◆ Task requirements
When the word "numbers" shows up in a line of the data below, copy that whole line.

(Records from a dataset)
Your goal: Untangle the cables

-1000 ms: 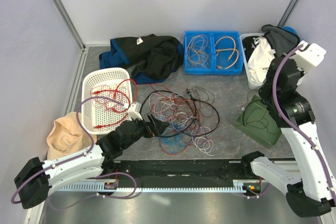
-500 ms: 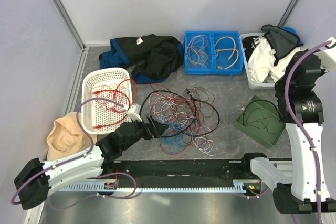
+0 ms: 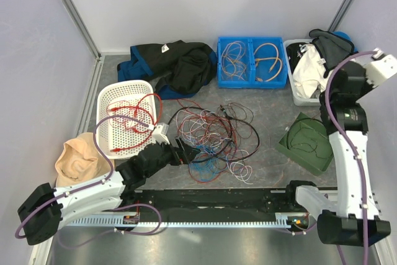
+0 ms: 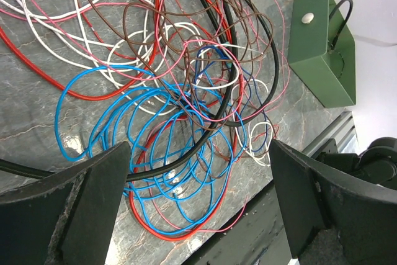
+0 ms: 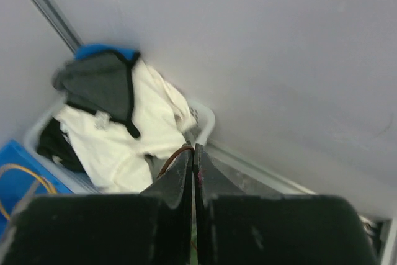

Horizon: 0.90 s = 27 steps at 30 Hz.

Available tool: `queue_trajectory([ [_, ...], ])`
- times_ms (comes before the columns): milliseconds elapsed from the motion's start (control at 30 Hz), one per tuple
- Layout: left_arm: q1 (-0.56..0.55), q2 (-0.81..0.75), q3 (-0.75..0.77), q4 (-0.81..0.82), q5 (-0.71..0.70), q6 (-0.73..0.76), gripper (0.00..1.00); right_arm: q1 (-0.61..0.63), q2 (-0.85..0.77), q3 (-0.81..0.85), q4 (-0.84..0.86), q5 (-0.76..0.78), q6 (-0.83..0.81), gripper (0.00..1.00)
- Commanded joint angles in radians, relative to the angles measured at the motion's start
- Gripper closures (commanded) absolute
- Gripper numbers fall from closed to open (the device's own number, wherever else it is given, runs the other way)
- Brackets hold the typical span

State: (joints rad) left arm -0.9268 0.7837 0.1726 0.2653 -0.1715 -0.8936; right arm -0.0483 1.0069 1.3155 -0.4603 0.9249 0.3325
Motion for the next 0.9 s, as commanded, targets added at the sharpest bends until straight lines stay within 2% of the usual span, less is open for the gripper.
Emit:
queue_trajectory([
  [0, -0.001, -0.012, -0.001, 0.048, 0.012, -0.008, 0.0, -0.059, 0.006, -0.168, 0.026, -0.121, 0.118, 1.0],
  [233, -0.001, -0.032, -0.01, 0.031, 0.003, -0.014, 0.0, -0.102, -0.027, -0.396, 0.071, -0.308, 0.241, 1.0],
  [433, 0.0, -0.017, -0.005, 0.02, 0.007, -0.027, 0.0, -0.117, -0.031, -0.553, 0.147, -0.353, 0.29, 1.0],
  [667, -0.001, -0.023, -0.002, 0.005, -0.005, -0.047, 0.0, -0.137, 0.048, -0.544, 0.147, -0.422, 0.345, 0.99],
  [700, -0.001, -0.026, -0.002, 0.006, -0.009, -0.047, 0.0, -0.137, 0.041, -0.55, 0.147, -0.438, 0.35, 0.81],
  [800, -0.001, -0.024, 0.002, 0.006, -0.016, -0.045, 0.0, -0.137, -0.02, -0.567, 0.144, -0.451, 0.37, 0.53],
  [867, -0.001, -0.02, 0.008, 0.006, -0.017, -0.042, 0.0, -0.136, -0.083, -0.57, 0.137, -0.465, 0.381, 0.46],
])
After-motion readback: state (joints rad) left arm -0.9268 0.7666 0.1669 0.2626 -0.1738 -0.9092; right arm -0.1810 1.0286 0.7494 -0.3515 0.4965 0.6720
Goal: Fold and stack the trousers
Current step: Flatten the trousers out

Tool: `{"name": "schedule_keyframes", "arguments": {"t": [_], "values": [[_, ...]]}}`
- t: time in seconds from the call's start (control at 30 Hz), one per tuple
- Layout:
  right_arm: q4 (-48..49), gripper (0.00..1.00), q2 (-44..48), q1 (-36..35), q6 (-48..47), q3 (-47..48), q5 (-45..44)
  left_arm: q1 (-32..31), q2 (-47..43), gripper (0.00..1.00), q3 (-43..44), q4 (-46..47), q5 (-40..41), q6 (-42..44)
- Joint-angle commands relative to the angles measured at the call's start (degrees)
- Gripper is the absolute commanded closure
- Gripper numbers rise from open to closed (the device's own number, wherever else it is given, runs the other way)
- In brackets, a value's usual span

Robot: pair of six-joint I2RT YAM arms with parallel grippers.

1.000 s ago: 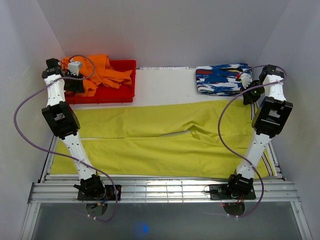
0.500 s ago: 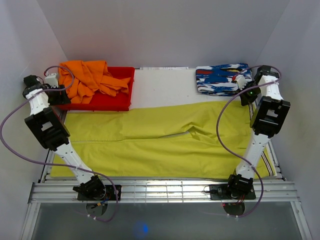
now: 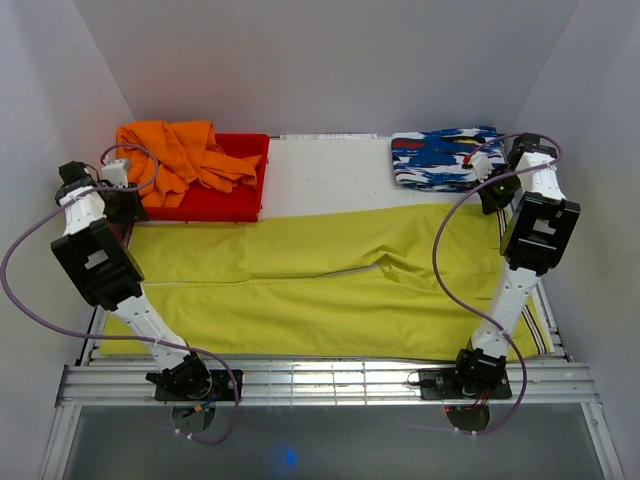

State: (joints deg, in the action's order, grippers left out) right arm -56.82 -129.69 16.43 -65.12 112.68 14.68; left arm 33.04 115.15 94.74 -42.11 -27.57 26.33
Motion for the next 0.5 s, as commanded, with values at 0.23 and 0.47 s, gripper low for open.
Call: {"name": "schedule_keyframes", "arguments": {"t": [0.23, 0.47], "values": [[-1.72, 0.92, 2.95, -0.25, -1.15, -0.71, -0.88, -11.06, -11.80, 0.45, -16.26, 6.59, 4.19, -1.79], [-2.60, 0.92, 1.98, -0.17, -1.59, 1.39, -1.58, -16.50, -0.90, 0.39, -7.48, 11.08, 5.51, -8.67]]}}
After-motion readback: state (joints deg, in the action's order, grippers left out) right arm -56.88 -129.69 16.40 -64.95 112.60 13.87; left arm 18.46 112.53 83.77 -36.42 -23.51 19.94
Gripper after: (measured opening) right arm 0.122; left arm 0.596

◆ Solved exercise
- Gripper numbers fall from closed to open (the device's own number, wherever else it is given, runs the other way)
- Gripper numbers rise from open to closed (the device's own number, wherever else it is given, runs the other way)

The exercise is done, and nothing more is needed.